Task to complete => Repeat every line of the data exactly, but not the pictures.
- Opening Delimiter -
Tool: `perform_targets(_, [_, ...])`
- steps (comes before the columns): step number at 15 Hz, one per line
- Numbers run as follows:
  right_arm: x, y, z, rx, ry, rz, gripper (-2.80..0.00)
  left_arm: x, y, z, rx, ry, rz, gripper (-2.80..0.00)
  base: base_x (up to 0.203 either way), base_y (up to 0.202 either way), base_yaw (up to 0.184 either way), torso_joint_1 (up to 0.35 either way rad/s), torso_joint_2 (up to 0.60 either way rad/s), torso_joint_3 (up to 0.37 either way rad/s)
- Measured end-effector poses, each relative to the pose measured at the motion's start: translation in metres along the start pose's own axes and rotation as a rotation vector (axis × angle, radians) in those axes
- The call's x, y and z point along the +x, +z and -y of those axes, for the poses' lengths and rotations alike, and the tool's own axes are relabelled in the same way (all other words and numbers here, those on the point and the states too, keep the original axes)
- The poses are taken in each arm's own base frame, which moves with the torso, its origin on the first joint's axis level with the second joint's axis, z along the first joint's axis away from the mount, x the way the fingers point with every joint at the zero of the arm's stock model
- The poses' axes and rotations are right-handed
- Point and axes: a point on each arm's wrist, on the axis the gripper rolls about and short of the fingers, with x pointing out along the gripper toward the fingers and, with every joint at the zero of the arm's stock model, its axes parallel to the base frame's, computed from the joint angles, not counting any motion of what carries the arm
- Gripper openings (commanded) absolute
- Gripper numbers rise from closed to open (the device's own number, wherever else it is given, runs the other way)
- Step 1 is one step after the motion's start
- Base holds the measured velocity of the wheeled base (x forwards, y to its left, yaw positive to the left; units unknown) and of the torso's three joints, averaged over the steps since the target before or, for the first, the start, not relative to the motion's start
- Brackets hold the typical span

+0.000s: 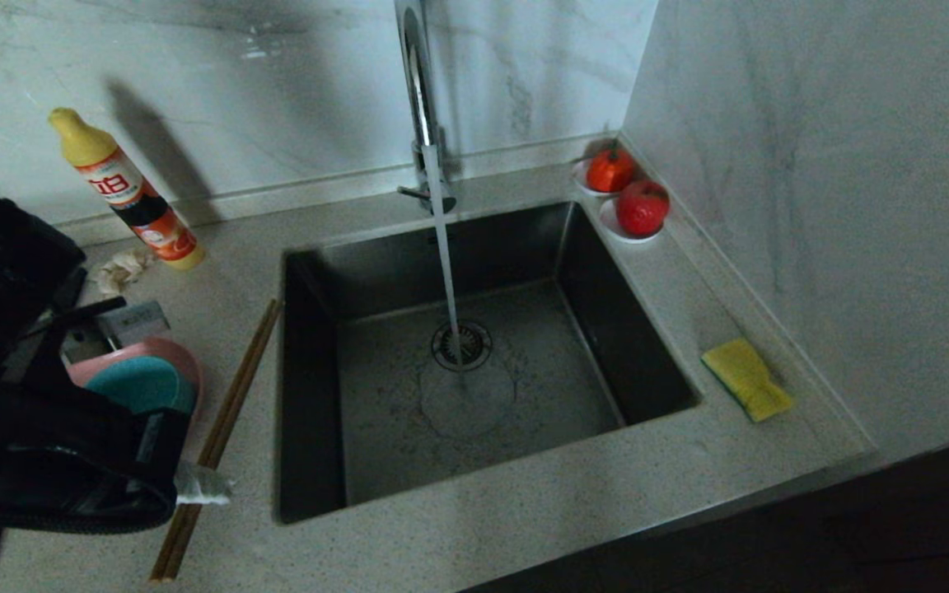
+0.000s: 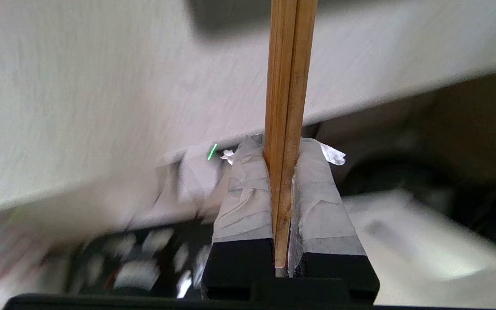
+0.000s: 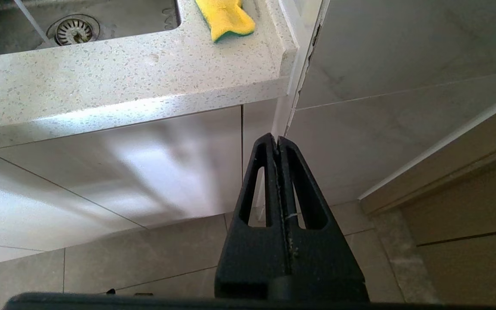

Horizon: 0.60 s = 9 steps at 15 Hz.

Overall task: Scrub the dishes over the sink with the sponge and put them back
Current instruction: Place the chopsticks on the glass basin

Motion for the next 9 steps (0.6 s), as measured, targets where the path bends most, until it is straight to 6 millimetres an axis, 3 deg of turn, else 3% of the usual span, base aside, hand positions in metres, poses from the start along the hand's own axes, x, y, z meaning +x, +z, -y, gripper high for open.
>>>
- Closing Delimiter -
Written response =>
Tool: `perform_targets(_, [_, ...])`
- steps (comes before the columns): step number at 15 Hz, one per line
- Numbers run as follows:
  right_arm: x, y, z, rx, ry, rz, gripper (-2.80..0.00)
  left_arm: x, y, z, rx, ry, rz, gripper (-2.80..0.00)
  base: base_x (up to 0.203 either way), base_y (up to 0.202 either way), base_yaw (up to 0.184 either way), torso_joint_1 (up to 0.35 either way rad/s), torso_joint_2 (up to 0.60 either way rad/s), torso_joint_3 (up to 0.37 either way rad/s)
- Measured end-effector poses, each relative to the pose measured at the motion's start: translation in metres along the start pose's own axes and rotation as a rotation vector (axis × angle, radians) in those axes
- The call's x, y and z point along the +x, +z and -y of those axes, for the poses' lengths and rotations alike, and the tool's own axes are relabelled in the same way (all other words and numbers here, those on the point and the states too, keep the original axes)
- The poses are taken in each arm's own base frame, which moves with the torso, its origin on the first joint's axis level with the second joint's axis, z along the first joint's axis away from the mount, x the way the fingers point with every joint at the zero of the arm's stock model
- The poses' axes and rotations are right-handed
- Point and axes: a point on each arm's wrist, on the axis the gripper rolls about and short of the fingers, with x pointing out along the gripper toward the fingers and, with every joint at the zero of the arm's stock model, its axes parallel to the base frame's, computed from the joint angles, not counting any motion of what carries the arm
- Gripper openings (commanded) absolute
- Gripper numbers rise from closed to open (the device's own number, wherever else it is given, runs the other way)
- Step 1 is one step after the motion's start
- Base holds the measured velocity of the wheeled base (x forwards, y to its left, yaw positive to the left; units unknown) and of the torso's three joints, averaged over the steps since the target before or, for the first, the start, not relative to the motion's start
- Brackets hold the typical span

+0.000s: 
+0.000s: 
+0.000s: 

Horizon: 0.60 s = 9 steps at 15 Hz.

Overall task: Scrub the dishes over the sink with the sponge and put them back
Current instruction: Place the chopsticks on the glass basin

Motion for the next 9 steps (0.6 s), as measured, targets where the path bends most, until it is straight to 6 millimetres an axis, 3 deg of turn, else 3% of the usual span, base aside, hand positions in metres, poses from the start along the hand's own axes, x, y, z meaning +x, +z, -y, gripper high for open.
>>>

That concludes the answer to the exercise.